1

I am new to using R and apply and I am trying to download a set of .csv files from a website.

I want to download the years 2004 and 2005 (as an example; I want more years in fact) of three countries, Guatemala (GT), El Salvador (SV), and Honduras (HN).

I could run country by country something like this:

years = c(2004, 2005)    
Map(download.file, url = paste0("https://www.colef.mx/emif/datasets/basesdeDatos/sur/", years, "/DEUAGT%20S1%20", years, ".csv"), 
          destfile = paste0(raw_data, years, ".csv") )

This would get me Guatemalan databases for the years 2004 and 2005, as the Guatemalan bases are defined by "DEAUGT" in the URL. The Honduran and El Salvatorian databases are "DEAUHN" and "DEAUSV", respectively.

But since I'm trying to learn, I wanted to make everything in "one run". So I tried:

countries = c("GT", "HN", "SV")
years = c(2004, 2005, 2007, 2009:2019)

Map(possibly(download.file, otherwise = NA), url = paste0("https://www.colef.mx/emif/datasets/basesdeDatos/sur/", years, "/DEUA", countries, "%20", years, ".csv"), 
              destfile = paste0(raw_data, countries, years,".csv"))

But instead of downloading the 6 files I wanted (three countries, two years), it downloaded 2 files.

Various posts I found here noted and in RStudio community noted that Map/mapply did not run through all possible combinations of the lists "countries" and "years", and rather made point-wise (or something similar).
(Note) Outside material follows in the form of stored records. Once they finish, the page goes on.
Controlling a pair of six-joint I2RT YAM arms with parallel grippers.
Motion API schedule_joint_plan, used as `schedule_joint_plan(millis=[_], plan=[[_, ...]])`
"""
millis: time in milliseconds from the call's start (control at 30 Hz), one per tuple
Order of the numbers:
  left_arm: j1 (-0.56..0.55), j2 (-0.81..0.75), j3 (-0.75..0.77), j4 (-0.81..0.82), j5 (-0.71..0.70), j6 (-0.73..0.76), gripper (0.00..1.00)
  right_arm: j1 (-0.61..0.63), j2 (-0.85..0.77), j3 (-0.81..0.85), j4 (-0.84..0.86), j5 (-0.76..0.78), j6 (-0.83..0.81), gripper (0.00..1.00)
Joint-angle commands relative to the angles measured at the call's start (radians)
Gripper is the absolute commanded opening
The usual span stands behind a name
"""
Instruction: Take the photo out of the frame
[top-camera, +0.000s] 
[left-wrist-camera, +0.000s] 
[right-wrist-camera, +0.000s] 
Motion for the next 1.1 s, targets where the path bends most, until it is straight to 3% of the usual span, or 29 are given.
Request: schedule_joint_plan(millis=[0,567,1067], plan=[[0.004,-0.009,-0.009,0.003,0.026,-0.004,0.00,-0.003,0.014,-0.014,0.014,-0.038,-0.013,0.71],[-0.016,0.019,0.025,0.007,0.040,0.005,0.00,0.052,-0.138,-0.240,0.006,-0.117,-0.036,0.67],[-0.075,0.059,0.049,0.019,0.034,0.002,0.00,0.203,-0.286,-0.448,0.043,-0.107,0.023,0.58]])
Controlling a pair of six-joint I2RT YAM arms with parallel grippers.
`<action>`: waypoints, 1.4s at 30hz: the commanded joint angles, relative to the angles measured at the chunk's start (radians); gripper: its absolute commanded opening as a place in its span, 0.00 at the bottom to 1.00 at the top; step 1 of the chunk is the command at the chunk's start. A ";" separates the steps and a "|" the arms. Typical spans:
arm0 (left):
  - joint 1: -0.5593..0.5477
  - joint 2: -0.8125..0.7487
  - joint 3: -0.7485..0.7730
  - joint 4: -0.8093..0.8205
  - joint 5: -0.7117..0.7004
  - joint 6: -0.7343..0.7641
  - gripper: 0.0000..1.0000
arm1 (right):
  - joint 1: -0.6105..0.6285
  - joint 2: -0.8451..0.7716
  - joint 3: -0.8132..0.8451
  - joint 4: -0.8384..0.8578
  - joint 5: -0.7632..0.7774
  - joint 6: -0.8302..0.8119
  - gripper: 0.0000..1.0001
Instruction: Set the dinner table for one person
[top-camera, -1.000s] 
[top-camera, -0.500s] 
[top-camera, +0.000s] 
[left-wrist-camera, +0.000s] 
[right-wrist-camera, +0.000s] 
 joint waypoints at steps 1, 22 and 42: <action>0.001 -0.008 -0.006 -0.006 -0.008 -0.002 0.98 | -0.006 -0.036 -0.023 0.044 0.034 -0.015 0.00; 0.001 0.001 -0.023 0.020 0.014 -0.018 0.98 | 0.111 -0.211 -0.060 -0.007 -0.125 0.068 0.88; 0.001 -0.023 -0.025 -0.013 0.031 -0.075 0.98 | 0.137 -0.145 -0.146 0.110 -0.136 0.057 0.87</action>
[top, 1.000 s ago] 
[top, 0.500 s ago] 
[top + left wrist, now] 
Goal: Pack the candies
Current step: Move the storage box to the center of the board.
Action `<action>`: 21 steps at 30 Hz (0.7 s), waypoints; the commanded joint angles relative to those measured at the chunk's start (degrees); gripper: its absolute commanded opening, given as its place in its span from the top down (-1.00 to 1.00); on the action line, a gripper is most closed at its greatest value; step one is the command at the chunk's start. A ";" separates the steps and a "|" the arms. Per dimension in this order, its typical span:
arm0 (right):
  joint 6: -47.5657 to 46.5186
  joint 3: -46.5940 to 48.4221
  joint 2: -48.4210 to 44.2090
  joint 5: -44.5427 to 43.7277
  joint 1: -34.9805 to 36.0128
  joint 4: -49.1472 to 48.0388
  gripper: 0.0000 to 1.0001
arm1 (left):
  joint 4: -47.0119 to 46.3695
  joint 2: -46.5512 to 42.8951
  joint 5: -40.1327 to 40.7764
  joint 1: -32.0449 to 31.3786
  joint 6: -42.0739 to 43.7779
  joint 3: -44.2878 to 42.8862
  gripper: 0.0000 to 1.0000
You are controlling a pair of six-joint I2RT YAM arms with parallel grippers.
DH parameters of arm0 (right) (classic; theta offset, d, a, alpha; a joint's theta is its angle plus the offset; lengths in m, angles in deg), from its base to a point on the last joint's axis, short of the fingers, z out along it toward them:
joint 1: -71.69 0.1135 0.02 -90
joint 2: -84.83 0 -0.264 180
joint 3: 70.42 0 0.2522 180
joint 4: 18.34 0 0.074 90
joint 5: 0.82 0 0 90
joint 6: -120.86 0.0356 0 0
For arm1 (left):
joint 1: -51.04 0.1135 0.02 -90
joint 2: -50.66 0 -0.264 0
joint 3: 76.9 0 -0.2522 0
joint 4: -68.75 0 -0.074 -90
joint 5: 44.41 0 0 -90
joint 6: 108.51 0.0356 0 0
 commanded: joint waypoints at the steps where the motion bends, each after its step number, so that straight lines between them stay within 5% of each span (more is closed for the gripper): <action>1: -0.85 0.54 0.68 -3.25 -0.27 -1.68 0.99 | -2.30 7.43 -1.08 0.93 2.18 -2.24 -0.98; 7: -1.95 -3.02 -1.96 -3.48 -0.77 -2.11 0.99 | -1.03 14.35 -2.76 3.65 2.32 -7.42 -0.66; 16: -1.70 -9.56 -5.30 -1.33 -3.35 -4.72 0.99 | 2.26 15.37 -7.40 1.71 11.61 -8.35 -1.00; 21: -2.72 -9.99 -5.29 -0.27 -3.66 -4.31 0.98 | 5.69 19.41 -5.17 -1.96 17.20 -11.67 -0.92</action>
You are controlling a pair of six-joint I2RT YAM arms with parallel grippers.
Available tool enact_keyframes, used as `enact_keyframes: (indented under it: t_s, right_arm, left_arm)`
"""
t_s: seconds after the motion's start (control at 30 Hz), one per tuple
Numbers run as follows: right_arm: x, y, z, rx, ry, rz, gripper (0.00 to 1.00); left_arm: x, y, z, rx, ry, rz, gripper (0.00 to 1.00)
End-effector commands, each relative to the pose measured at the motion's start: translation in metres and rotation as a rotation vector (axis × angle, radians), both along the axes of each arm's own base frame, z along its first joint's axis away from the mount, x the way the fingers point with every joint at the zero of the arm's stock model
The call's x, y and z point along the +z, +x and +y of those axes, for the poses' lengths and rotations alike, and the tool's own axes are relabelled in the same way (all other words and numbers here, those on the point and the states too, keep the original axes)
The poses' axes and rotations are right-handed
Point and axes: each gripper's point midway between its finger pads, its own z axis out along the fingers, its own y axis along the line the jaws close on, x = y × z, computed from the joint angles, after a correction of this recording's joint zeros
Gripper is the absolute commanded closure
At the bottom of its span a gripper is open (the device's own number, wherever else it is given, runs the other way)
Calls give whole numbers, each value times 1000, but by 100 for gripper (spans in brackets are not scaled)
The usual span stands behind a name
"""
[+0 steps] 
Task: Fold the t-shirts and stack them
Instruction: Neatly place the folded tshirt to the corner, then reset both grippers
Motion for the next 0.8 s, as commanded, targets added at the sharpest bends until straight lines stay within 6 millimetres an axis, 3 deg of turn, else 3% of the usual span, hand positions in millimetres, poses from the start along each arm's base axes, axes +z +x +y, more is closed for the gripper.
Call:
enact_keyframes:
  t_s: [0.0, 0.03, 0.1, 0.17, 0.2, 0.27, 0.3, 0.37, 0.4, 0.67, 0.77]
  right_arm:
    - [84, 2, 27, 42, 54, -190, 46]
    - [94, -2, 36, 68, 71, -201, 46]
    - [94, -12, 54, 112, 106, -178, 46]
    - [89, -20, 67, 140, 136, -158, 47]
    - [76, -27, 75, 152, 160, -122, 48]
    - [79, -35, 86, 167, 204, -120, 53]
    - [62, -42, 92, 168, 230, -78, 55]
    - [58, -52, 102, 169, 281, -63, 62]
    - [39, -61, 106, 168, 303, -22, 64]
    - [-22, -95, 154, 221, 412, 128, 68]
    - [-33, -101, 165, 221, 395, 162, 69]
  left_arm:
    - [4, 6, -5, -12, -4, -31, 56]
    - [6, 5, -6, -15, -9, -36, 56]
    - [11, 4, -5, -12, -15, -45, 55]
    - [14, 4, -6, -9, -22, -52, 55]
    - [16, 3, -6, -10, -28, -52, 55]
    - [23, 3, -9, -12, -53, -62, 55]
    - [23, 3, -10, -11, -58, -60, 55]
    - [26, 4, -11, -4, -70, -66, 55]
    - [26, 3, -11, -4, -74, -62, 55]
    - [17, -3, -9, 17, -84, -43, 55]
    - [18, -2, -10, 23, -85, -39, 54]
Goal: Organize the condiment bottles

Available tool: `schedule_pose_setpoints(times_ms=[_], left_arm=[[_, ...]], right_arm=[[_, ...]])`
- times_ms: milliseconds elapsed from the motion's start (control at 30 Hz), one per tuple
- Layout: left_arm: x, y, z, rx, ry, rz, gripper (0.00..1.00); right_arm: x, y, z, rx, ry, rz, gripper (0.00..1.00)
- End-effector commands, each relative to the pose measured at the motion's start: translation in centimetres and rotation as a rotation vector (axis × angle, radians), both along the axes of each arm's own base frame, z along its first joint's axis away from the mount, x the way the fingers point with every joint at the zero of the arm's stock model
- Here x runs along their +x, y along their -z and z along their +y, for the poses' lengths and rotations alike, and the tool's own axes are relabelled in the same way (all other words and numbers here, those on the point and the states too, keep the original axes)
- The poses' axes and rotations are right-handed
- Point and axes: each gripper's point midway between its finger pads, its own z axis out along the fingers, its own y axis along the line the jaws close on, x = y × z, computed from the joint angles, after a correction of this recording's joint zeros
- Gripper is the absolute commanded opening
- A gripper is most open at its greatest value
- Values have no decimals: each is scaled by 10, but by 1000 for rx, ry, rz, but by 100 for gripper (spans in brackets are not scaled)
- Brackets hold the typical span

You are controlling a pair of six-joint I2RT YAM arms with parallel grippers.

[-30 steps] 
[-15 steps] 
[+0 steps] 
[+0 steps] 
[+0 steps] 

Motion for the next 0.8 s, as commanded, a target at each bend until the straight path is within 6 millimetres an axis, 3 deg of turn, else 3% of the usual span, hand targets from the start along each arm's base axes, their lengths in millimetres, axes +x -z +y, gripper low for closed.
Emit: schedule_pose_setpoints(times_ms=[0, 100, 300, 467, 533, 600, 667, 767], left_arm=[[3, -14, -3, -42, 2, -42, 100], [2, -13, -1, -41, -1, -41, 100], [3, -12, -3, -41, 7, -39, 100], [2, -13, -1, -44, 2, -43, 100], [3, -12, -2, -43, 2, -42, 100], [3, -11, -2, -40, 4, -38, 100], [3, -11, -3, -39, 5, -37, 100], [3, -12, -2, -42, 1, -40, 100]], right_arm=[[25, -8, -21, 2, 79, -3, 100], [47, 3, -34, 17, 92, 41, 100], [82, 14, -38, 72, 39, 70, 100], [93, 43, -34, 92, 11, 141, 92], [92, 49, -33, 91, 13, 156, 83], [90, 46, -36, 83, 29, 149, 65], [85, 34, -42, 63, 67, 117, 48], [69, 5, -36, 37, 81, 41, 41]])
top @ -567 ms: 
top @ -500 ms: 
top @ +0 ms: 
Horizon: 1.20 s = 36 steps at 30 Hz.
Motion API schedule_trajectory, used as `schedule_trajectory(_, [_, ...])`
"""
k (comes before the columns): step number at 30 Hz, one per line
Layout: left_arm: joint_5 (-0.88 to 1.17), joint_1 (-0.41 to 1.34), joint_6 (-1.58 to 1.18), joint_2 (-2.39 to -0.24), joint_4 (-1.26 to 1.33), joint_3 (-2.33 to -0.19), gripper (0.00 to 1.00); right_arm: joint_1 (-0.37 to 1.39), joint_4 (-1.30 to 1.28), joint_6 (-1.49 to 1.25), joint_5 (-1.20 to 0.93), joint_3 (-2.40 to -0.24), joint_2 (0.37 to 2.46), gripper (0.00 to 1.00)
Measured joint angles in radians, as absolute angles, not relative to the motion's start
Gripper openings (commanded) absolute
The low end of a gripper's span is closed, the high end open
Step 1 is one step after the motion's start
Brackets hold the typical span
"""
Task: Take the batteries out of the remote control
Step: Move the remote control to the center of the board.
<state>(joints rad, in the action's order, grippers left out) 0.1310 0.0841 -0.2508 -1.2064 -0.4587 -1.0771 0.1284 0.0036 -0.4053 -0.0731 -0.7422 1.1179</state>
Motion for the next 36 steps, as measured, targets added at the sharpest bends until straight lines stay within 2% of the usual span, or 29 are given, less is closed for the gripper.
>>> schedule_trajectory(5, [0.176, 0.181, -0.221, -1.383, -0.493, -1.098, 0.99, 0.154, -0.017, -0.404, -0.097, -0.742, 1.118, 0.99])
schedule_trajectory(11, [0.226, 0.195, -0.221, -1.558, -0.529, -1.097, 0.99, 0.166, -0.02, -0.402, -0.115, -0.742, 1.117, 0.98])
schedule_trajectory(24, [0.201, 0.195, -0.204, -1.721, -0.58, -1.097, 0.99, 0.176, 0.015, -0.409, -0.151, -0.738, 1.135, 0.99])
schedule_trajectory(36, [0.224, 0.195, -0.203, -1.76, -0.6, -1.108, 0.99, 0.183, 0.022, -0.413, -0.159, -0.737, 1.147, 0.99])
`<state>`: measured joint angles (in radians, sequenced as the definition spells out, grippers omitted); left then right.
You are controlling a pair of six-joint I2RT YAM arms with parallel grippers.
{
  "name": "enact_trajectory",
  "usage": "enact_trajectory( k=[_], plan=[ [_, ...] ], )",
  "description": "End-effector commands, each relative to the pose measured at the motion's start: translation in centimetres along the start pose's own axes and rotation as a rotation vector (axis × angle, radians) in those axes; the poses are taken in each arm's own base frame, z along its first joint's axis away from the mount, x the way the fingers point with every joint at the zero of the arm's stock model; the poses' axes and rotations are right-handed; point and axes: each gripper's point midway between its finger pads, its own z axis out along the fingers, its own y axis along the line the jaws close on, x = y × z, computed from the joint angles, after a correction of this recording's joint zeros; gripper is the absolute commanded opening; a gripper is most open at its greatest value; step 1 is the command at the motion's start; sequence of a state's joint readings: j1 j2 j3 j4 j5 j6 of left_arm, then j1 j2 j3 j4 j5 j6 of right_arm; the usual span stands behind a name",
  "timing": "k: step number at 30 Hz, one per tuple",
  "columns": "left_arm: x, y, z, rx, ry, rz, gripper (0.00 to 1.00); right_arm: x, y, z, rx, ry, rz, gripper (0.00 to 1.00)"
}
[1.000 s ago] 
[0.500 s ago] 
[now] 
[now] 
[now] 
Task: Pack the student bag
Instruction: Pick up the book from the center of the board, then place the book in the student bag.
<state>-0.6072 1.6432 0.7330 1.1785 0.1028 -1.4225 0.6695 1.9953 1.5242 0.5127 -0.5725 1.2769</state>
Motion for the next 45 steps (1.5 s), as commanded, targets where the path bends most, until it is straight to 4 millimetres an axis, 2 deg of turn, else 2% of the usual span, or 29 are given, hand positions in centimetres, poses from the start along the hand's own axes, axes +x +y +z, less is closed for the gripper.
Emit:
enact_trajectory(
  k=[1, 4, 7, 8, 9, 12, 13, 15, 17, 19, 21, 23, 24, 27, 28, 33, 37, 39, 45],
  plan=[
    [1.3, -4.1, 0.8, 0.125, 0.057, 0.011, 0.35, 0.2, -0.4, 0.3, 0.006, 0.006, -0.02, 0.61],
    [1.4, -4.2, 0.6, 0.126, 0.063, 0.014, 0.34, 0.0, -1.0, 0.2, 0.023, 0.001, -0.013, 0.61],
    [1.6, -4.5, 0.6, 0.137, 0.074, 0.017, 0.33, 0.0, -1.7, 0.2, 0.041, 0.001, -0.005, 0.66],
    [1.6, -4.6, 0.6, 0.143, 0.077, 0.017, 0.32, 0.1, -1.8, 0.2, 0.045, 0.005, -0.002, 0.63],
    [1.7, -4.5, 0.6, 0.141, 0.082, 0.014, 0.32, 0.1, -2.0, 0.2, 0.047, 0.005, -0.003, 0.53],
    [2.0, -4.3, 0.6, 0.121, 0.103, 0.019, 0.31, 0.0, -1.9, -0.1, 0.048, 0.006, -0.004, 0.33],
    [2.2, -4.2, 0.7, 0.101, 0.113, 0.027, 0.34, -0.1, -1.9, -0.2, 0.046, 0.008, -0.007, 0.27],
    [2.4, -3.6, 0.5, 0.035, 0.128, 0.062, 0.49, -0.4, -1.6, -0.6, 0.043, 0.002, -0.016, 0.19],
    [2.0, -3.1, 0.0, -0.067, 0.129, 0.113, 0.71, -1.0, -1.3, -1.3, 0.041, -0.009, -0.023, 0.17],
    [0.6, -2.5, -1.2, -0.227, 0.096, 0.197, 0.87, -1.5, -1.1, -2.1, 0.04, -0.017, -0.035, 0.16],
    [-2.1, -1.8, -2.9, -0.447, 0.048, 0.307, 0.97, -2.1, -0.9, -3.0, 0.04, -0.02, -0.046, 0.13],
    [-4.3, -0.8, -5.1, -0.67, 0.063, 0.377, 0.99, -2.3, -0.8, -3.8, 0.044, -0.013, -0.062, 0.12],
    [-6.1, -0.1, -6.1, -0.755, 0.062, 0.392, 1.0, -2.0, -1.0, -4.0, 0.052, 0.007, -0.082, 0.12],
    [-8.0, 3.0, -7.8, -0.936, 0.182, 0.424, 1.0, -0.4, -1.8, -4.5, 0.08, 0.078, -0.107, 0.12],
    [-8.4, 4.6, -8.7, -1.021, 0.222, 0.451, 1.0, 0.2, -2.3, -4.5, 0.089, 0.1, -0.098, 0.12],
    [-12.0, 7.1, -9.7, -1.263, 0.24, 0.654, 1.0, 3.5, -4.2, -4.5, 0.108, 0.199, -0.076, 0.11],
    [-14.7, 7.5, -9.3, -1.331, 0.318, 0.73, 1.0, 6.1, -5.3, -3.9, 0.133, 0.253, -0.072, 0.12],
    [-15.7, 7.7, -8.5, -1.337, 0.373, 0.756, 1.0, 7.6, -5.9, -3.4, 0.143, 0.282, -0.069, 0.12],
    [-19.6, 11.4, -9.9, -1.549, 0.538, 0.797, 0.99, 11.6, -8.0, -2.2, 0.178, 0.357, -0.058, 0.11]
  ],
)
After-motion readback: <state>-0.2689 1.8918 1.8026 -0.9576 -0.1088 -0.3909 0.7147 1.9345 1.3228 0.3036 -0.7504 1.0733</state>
I found various suggestions in different settings but none particularly easy, and something tells me there is an easy solution for this. Using expand.grid creates a data frame and not a list of lists.

Anoushiravan R
  • 21,622
  • 3
  • 18
  • 41
jpugliese
  • 261
  • 1
  • 11
  • You would like to download from url of all possible combinations of `countries` and `years`? – Anoushiravan R Jul 20 '21 at 19:46
  • 1
    Yes! But because of the URL of the file, I cannot make a list "GT2012, GT2013" and so on. I need something that loops through all years for one country, then repeats for the other, etc. – jpugliese Jul 20 '21 at 19:47

1 Answers1

2

you can use the following solution. It is better if we use purrr::walk2 in place of purrr::map2 as we are calling download.file for its side effect, so walk2 would is a better option:

library(purrr)

# First we create a data frame of all combinations of countries and years
comb <- expand.grid(countries, years)

# Then I wrap `download.file` with possibly for error handling
poss_download <- possibly(download.file, otherwise = NA)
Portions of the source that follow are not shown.